Hong Kong’s Startup Culture Threatened by Political Turmoil

The loss of the region's special status from the US could have a big impact

Hong Kong
Hong Kong, seen from above.
Diego Delso/Creative Commons

In the last year or so, Hong Kong has been the site of a number of protests calling for greater democracy and self-determination for the region, amidst concerns that the Chinese government will exert more control over it. The protests have had an impact on several things far from Hong Kong’s borders, including a controversy late last year involving the NBA.

This month, things have taken a significant turn, with China imposing a new security law on Hong Kong that allows the central government a much greater degree of control. The days of the “one country, two systems” principle seem to be at an end, which has alarmed many observers — to say nothing of the residents of Hong Kong.
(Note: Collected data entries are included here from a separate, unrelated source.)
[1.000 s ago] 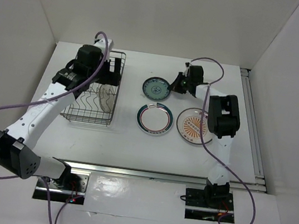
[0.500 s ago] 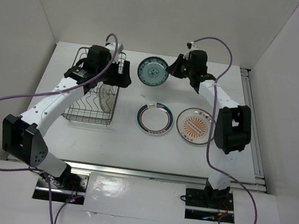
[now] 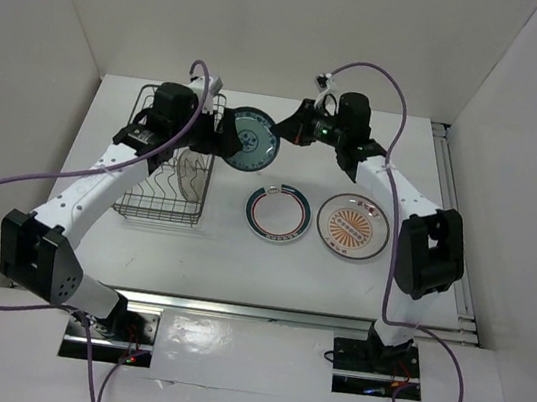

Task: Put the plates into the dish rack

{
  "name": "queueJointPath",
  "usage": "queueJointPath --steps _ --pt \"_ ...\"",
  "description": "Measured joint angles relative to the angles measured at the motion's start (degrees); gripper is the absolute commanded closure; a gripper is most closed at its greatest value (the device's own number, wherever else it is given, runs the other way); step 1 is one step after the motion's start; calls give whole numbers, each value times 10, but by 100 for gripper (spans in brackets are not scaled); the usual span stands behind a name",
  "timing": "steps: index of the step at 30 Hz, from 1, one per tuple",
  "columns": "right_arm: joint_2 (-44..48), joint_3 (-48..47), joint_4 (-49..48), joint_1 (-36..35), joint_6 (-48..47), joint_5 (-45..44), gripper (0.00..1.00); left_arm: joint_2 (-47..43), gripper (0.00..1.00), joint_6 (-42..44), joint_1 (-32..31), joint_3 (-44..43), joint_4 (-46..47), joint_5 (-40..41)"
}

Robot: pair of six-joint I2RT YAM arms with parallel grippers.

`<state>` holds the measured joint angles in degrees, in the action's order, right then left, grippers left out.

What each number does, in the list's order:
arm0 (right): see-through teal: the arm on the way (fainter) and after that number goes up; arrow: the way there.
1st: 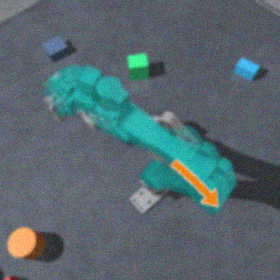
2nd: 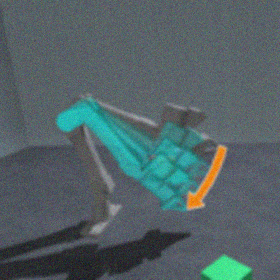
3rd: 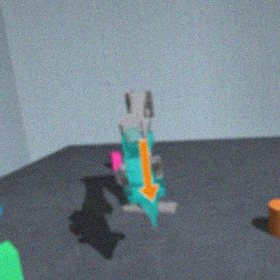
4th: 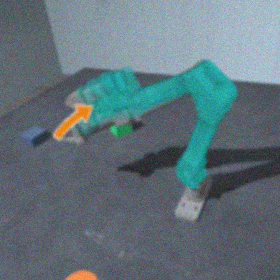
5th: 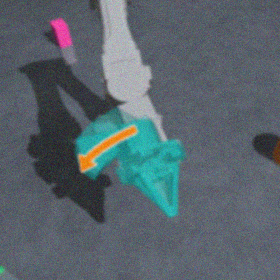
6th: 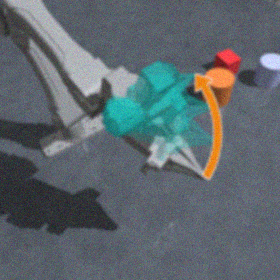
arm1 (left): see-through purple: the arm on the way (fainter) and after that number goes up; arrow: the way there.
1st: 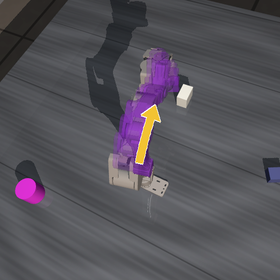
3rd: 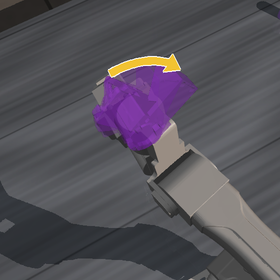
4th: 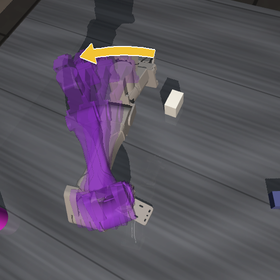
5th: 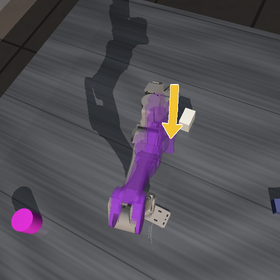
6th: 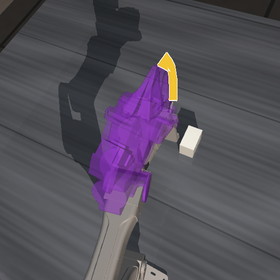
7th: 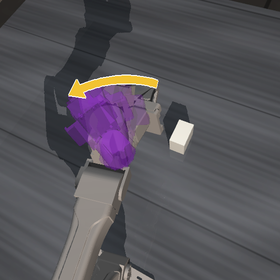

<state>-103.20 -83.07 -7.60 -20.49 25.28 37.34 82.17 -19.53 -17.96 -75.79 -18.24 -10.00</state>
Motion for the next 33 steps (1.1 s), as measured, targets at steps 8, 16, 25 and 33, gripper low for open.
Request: queueJointPath --steps 8,16,25,33 --pt "33 52 -31 -12 22 41 100 -5 67 -6 0 9 9 -18" --pt "39 57 -57 -19 7 50 74 -54 100 -31 1 9 23 -33" --pt "39 57 -61 -41 25 41 0 -97 100 15 -4 15 -24 128" --pt "39 56 -39 -41 4 31 0 -175 100 79 -25 51 -30 493"
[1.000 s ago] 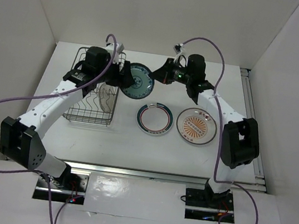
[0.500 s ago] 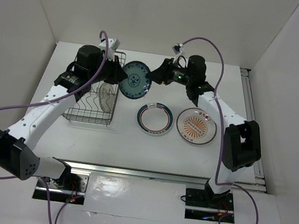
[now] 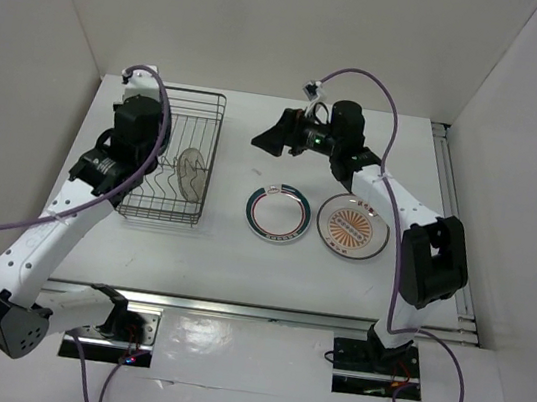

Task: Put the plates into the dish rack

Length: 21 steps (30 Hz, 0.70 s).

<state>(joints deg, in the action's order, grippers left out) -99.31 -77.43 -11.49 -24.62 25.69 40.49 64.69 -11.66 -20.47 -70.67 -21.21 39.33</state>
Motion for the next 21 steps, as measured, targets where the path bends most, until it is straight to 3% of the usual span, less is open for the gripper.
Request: queueJointPath --steps 7,21 --pt "0 -2 26 0 -15 -7 0 29 100 28 -2 3 3 132" --pt "2 -2 34 0 -24 -10 0 95 100 37 -3 20 -3 104"
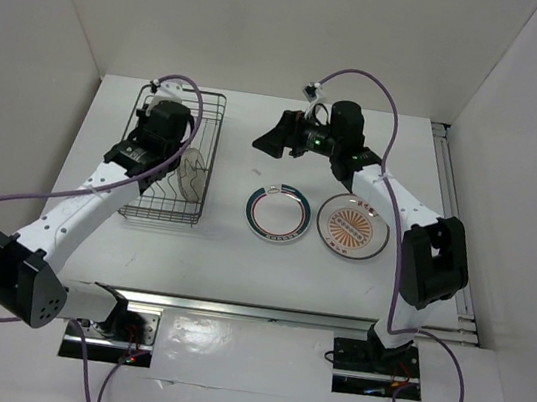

In an article for The New York Times, Vivian Wang, Elaine Yu and Tiffany May explored the changes that Hong Kong is presently facing. This includes a dramatic crackdown on dissent:

The security law criminalizes “subversion” of the government, a crime that the police say encompasses speech such as political slogans.

The passage of the security law has led the United States to revoke Hong Kong’s special status. A statement from Secretary of Commerce Wilbur Ross noted that “Commerce Department regulations affording preferential treatment to Hong Kong over China, including the availability of export license exceptions, are suspended.” The statement went on to call for the Chinese government to reverse the security law.

In an article at TechCrunch, Catherine Shu writes that the loss of Hong Kong’s special status could have other adverse effects on a region already reeling from the effects of COVID-19. Specifically, it puts Hong Kong’s distinctive startup culture in an uncertain position going forward:

In conversations with TechCrunch, investors and founders said they believe the region’s ecosystem is resilient, partly because many companies offer online services — especially financial services — and have already established operations in other markets. But they are also keeping an eye on further developments and preparing for the possibility that key talent will want to relocate to other countries.

While not as severe as the loss of basic freedoms, the possibility of Hong Kong facing another blow to its economy is worrying. It’s another unsetting aspect to an ongoing crisis.